No Facts, Please — We’re Making Immigration Policy

The Senate immigration subcommittee is holding a hearing Wednesday afternoon on the H-2B foreign worker program. That visa is for unskilled seasonal non-farm work; it’s used to import workers for, among others, landscaping, forestry, construction, hotels, fish-processing, restaurants – and resorts like Trump’s Mar-a-Lago. (For more background, see here and here.) It’s a scam and should be abolished, but that’s for another day – it’s numbers I wanted to talk about now.

Unlike the H-2A visa for farmworkers, which is unlimited, the H-2B visa has a cap of 66,000 per year (though “fish roe processors, fish roe technicians and/or supervisors of fish roe processing” are not subject to the limit – no money changed hands to slip that into the U.S. Code, nosiree).

The employers importing this cheap labor want more of it – preferably an unlimited number. But they can’t get an increase through Congress, so their lobbyists hit upon a weird trick: preserve the nominal cap, but exempt any foreign worker who’d come in the prior three years. The House leadership slipped such an exemption for one year into the omnibus funding bill in December.

This “returning workers” loophole would potentially quadruple the annual number admitted, though as a practical matter it’s more likely to have doubled it. But in his defense of the H-2B increase, Speaker Ryan claimed only 8,000 additional foreign workers would be admitted because of the change.
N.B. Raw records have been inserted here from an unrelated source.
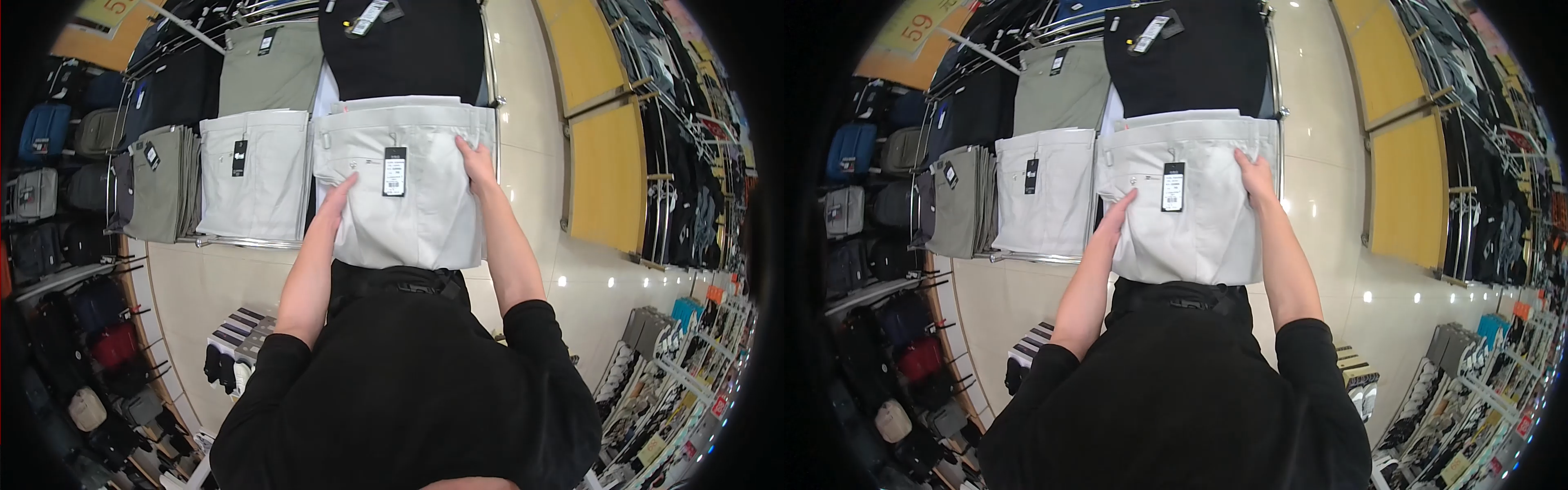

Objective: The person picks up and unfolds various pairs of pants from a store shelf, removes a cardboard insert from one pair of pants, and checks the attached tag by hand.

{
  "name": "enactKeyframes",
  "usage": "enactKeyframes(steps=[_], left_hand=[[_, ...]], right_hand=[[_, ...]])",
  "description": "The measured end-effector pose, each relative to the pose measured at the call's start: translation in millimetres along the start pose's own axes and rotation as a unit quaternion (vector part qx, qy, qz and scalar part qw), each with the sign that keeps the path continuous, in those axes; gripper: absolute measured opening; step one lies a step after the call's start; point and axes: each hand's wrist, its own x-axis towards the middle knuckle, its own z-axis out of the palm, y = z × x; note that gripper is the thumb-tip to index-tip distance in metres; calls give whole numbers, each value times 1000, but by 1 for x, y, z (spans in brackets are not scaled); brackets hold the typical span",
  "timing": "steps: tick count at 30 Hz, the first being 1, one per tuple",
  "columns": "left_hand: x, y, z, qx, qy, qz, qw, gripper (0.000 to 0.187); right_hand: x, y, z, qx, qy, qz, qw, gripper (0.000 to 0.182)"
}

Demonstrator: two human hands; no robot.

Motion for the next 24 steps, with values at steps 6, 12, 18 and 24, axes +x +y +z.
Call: enactKeyframes(steps=[6, 12, 18, 24], left_hand=[[-11, 4, 15, 169, 83, 37, 981, 61], [-24, 20, 15, 135, 18, 142, 980, 62], [-43, 23, 26, 165, 38, 183, 968, 60], [-57, 27, 31, 125, -29, 176, 976, 58]], right_hand=[[-3, 24, -12, -49, -39, 52, 997, 44], [-11, 4, -8, 17, -27, 20, 999, 38], [-26, 15, -10, 78, -27, 18, 996, 39], [-48, -6, -12, 133, -21, 1, 991, 37]])
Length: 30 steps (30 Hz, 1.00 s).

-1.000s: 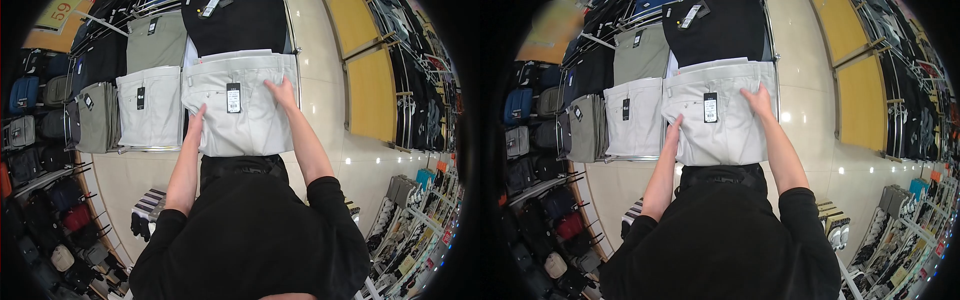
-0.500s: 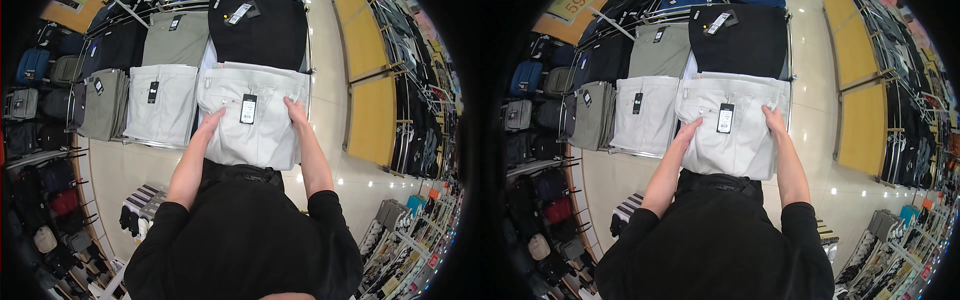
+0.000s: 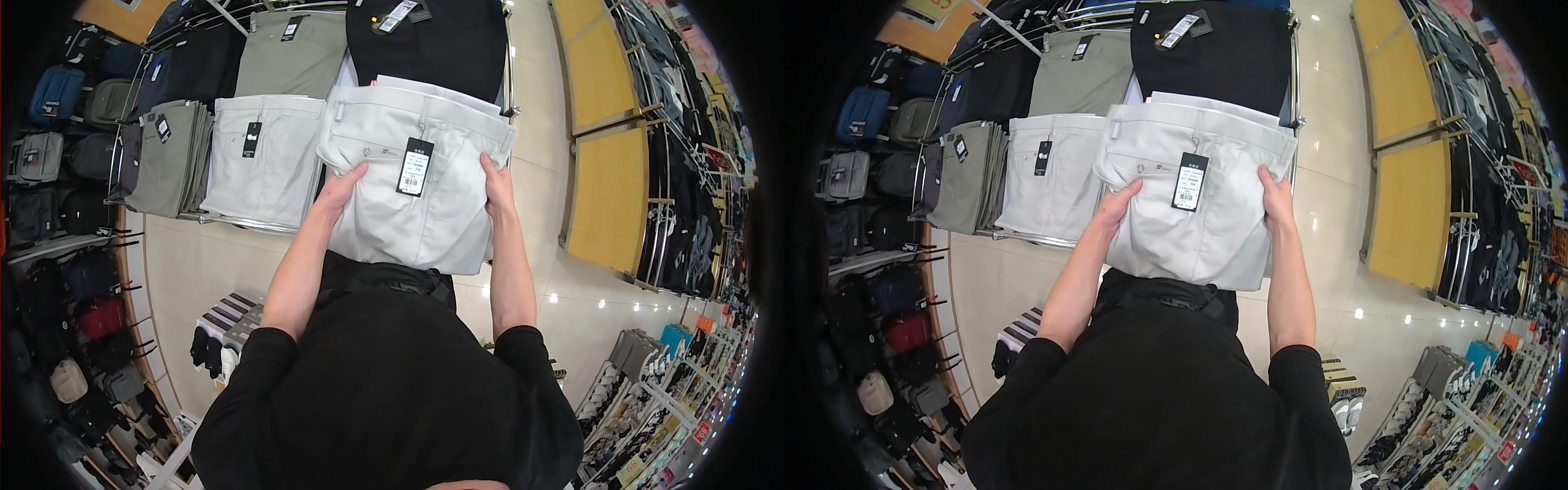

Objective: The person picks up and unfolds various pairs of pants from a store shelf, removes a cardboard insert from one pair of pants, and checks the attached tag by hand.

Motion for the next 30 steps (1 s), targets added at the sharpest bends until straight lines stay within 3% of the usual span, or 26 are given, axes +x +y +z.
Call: enactKeyframes(steps=[4, 7, 12, 18, 20, 21, 23, 25, 27, 30], left_hand=[[7, -15, 0, 10, 16, -56, 998, 56], [10, -30, 1, 54, 35, -41, 997, 56], [5, -26, 1, 61, 34, -47, 996, 58], [20, -19, 1, 25, 5, -19, 1000, 58], [23, -18, 0, 78, 20, -26, 996, 57], [26, -21, -2, 130, 17, 9, 991, 58], [26, -17, -5, 143, 22, -13, 989, 59], [29, -14, -13, 156, 30, -38, 987, 59], [32, -19, -24, 15, 65, -42, 997, 55], [37, -5, -20, -45, 105, 3, 993, 51]], right_hand=[[10, 17, -12, -43, 5, 14, 999, 42], [27, 60, -27, -100, 48, 6, 994, 41], [27, 70, -25, -205, 120, -4, 971, 44], [23, 12, -5, -215, 104, -68, 969, 44], [28, 7, -8, -187, 96, -69, 975, 43], [35, 11, -15, -281, 114, -92, 949, 41], [49, 23, -29, -431, 126, -104, 887, 37], [47, 35, -33, -411, 146, -115, 892, 37], [43, 36, -32, -392, 164, -121, 897, 38], [49, 29, -27, -344, 149, -151, 915, 37]])
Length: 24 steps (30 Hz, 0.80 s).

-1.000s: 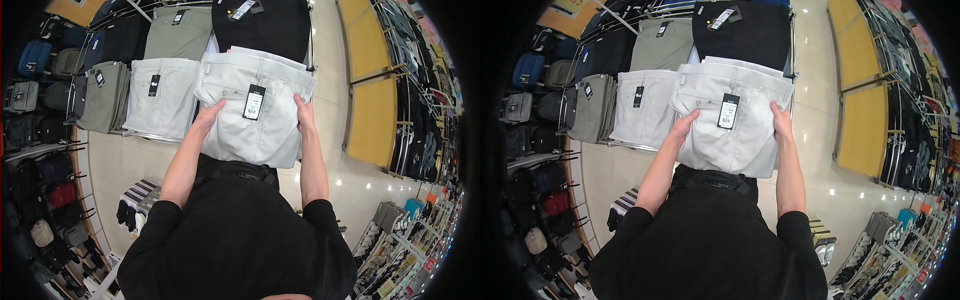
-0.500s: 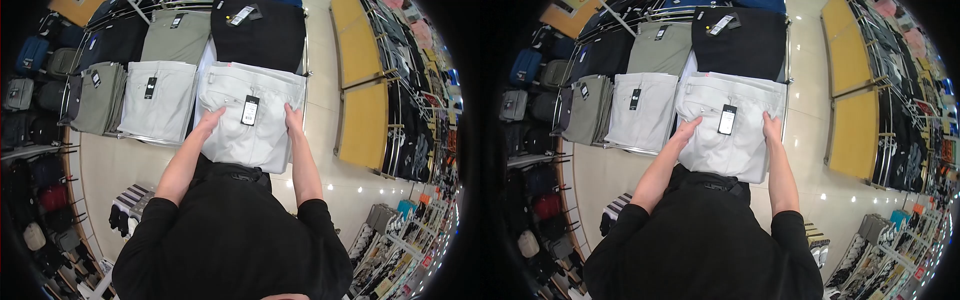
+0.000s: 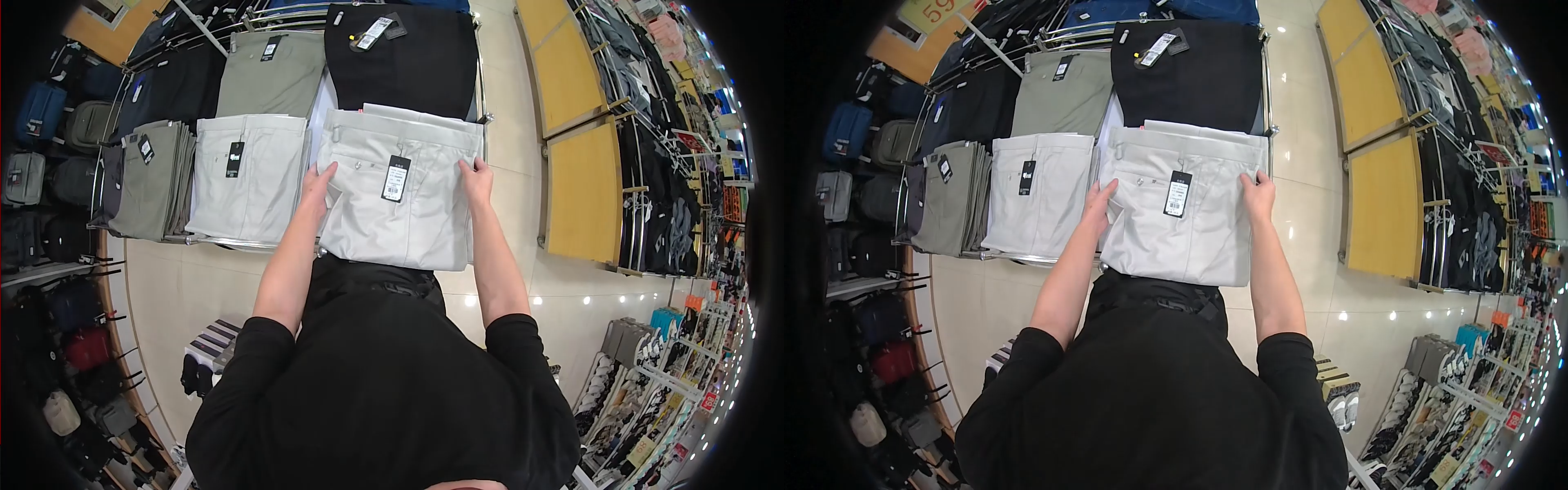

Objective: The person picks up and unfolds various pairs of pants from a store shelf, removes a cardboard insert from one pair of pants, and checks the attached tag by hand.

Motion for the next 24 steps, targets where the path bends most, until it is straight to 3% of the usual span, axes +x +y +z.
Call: enactKeyframes(steps=[3, 5, 6, 10, 13, 15, 16, 18, 19, 20, 21, 22, 23, 24], left_hand=[[15, 7, 6, 56, 32, 33, 997, 46], [23, 13, 4, 60, -10, 13, 998, 44], [25, 16, 1, 63, -51, -6, 997, 43], [4, 26, -21, 57, -96, -28, 993, 39], [-17, 15, -59, 159, -87, 9, 983, 26], [-47, 33, -69, 415, -180, 29, 892, 16], [-44, 28, -81, 417, -183, 22, 890, 16], [-37, 12, -105, 551, -314, 102, 766, 18], [-42, 17, -103, 594, -292, 120, 740, 22], [-42, 14, -100, 594, -295, 117, 739, 22], [-42, 11, -96, 597, -241, 167, 747, 20], [-42, 7, -91, 596, -184, 215, 751, 19], [-47, 12, -74, 596, -185, 213, 752, 19], [-49, 16, -54, 543, -211, 206, 786, 20]], right_hand=[[1, -20, 4, 104, 69, -30, 992, 35], [-3, -42, -4, 177, -47, 20, 983, 32], [-9, -52, -10, 178, -47, 21, 983, 32], [-55, -62, -52, 200, -205, 25, 958, 24], [-104, -35, -83, 230, -256, 35, 938, 19], [-128, -18, -98, 244, -275, 67, 928, 21], [-138, -3, -103, 193, -316, 57, 927, 24], [-151, 16, -107, 143, -354, 53, 923, 28], [-155, 17, -107, 78, -346, 21, 935, 31], [-158, 17, -107, 10, -337, -12, 941, 35], [-159, 17, -109, 10, -337, -8, 942, 35], [-158, 1, -109, -71, -342, -75, 934, 40], [-157, -13, -106, -151, -345, -143, 916, 44], [-155, -22, -101, -151, -347, -142, 915, 44]])
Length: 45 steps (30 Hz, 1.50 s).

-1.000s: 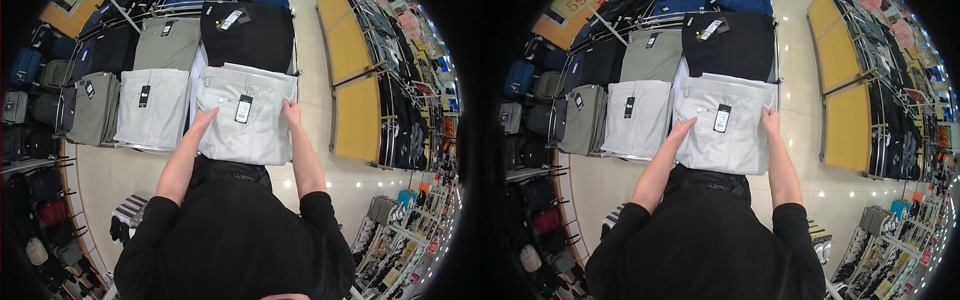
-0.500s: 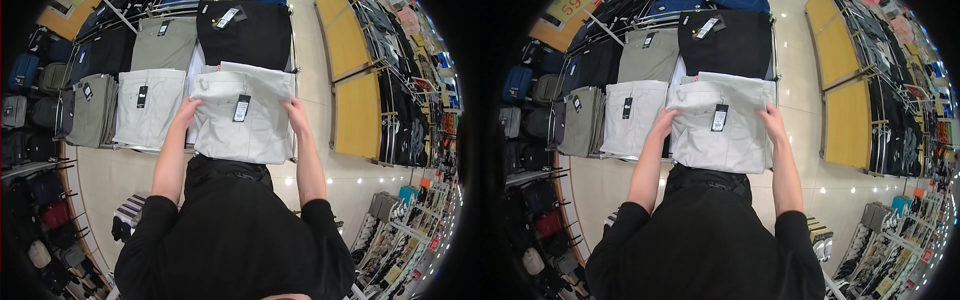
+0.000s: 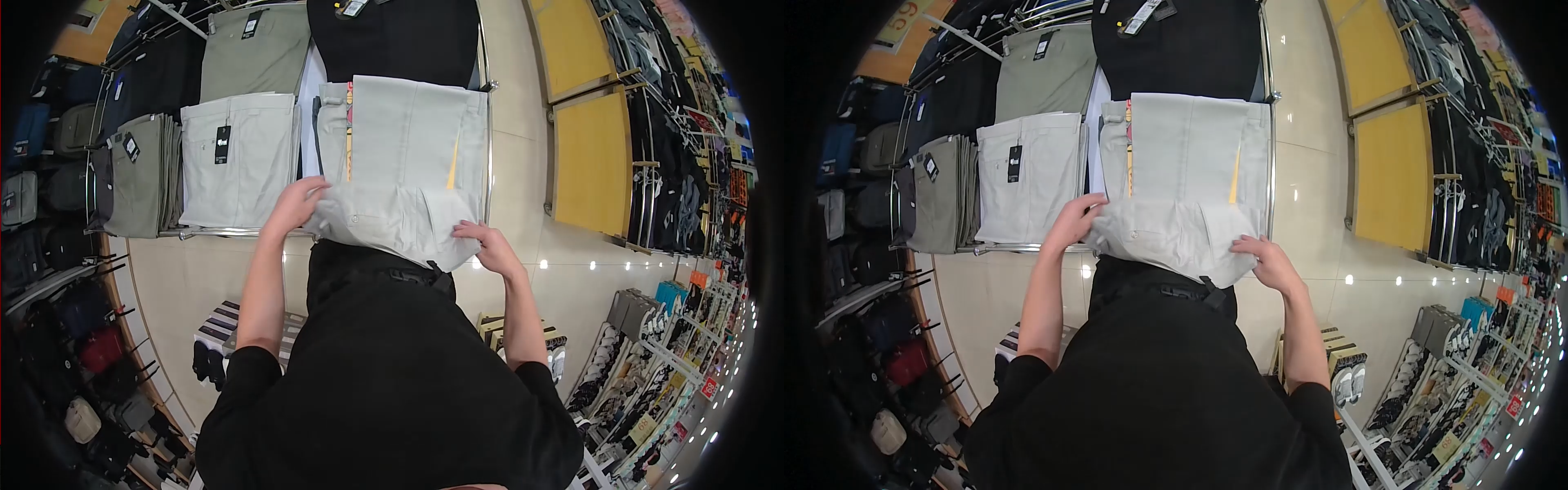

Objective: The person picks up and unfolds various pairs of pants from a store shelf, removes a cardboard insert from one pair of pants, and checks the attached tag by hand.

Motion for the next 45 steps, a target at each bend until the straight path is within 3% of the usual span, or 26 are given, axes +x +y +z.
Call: enactKeyframes(steps=[2, 4, 6, 7, 9, 15, 17, 19, 22, 24, 28, 30, 31, 33, 37, 39, 41, 43, 45], left_hand=[[17, 44, 1, -80, -54, 14, 995, 29], [32, 62, 12, -94, -100, 19, 990, 38], [39, 60, 32, 45, -182, 17, 982, 46], [38, 58, 42, 45, -179, 14, 983, 46], [28, 55, 61, 176, -206, 33, 962, 45], [14, 55, 72, 125, -160, -58, 977, 33], [18, 59, 77, 116, -154, -33, 981, 31], [25, 62, 79, 111, -146, -3, 983, 29], [29, 57, 93, 81, -102, -6, 991, 28], [30, 40, 110, 210, 170, 161, 949, 30], [36, 32, 111, 178, 144, 113, 967, 33], [41, 31, 104, 191, 56, 44, 979, 34], [45, 36, 99, 191, 57, 43, 979, 34], [52, 49, 88, 160, -99, -28, 982, 43], [48, 62, 94, 86, -138, 0, 987, 51], [43, 66, 95, 58, -205, -72, 974, 51], [46, 59, 99, 46, -171, -86, 980, 48], [46, 49, 106, 33, -139, -100, 985, 45], [49, 37, 112, 29, 45, -127, 990, 32]], right_hand=[[11, -11, 2, 117, -18, 12, 993, 50], [13, -4, 2, 93, -55, 19, 994, 50], [9, 6, -3, 69, -94, 26, 993, 50], [2, 13, -8, 22, -124, 19, 992, 50], [-6, 18, -15, -25, -157, 9, 987, 50], [-11, 5, -29, -97, -192, -29, 976, 43], [11, 8, -43, -141, -242, 103, 954, 40], [33, 20, -50, -281, -144, 102, 943, 37], [77, 16, -31, -142, 79, 45, 986, 26], [106, 23, 7, -27, 161, 60, 985, 23], [121, 25, 52, -14, 183, 135, 974, 25], [125, 31, 51, -31, 166, 140, 976, 27], [126, 28, 44, -89, 129, 166, 974, 28], [130, 27, 35, -147, 93, 191, 966, 30], [133, 20, 30, -141, 126, 226, 956, 34], [131, 13, 39, -130, 152, 239, 950, 36], [128, 14, 53, -82, 248, 203, 944, 39], [128, 24, 60, -67, 252, 221, 940, 40], [131, 31, 62, -49, 258, 236, 936, 41]])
So which is it? With members in the House and Senate already starting a push to renew this statistical trick for the coming fiscal year, the size of the increase this year would seem to be the obligatory starting point of any debate. There are no government witnesses scheduled for today’s Senate hearing on the program, so while the witnesses will provide useful information, the senators will likely not learn how many people are benefiting from the loophole. I’m reasonably confident in making that prediction because I recently asked both the DHS Office of Immigration Statistics and the State Department’s Visa Office for any numbers on this subject.

They said they have no idea. And I believe them.

The e-mail from the DHS stats office pleaded poverty:

Unfortunately, OIS has been behind on its statistical reporting due to extremely low staff numbers until recently.  Data through Fiscal Year 2014 has been posted on the DHS/OIS website.  Fiscal Year 2015 data will be available this summer at the earliest.

And a State Department official wrote that “We are no longer using a separate visa designation for returning workers.”

While I have no doubt that the Obama administration and congressional leaders of both parties would love to suppress this information if they could, they don’t need to – it’s actually quite plausible that no one knows. An example of why I think it’s plausible: When I was researching my 2008 book, I called the DHS stats office to get the number of “commuter green cards,” an arcane thing that isn’t published anywhere. The director was a straight shooter so I believed him when he said something to the effect of “If you find out, let me know, because I have no idea and no way of finding out.”

There’s simply no excuse for this sort of thing. We’re not talking about survey data or economic modeling, which can be ambiguous or subject to varying interpretations. This is administrative data about the government’s own activities. If the executive branch can’t tell the legislature how many H-2B “returning” workers have squeezed through the loophole this year, there’s no justification for even debating a renewal of the loophole.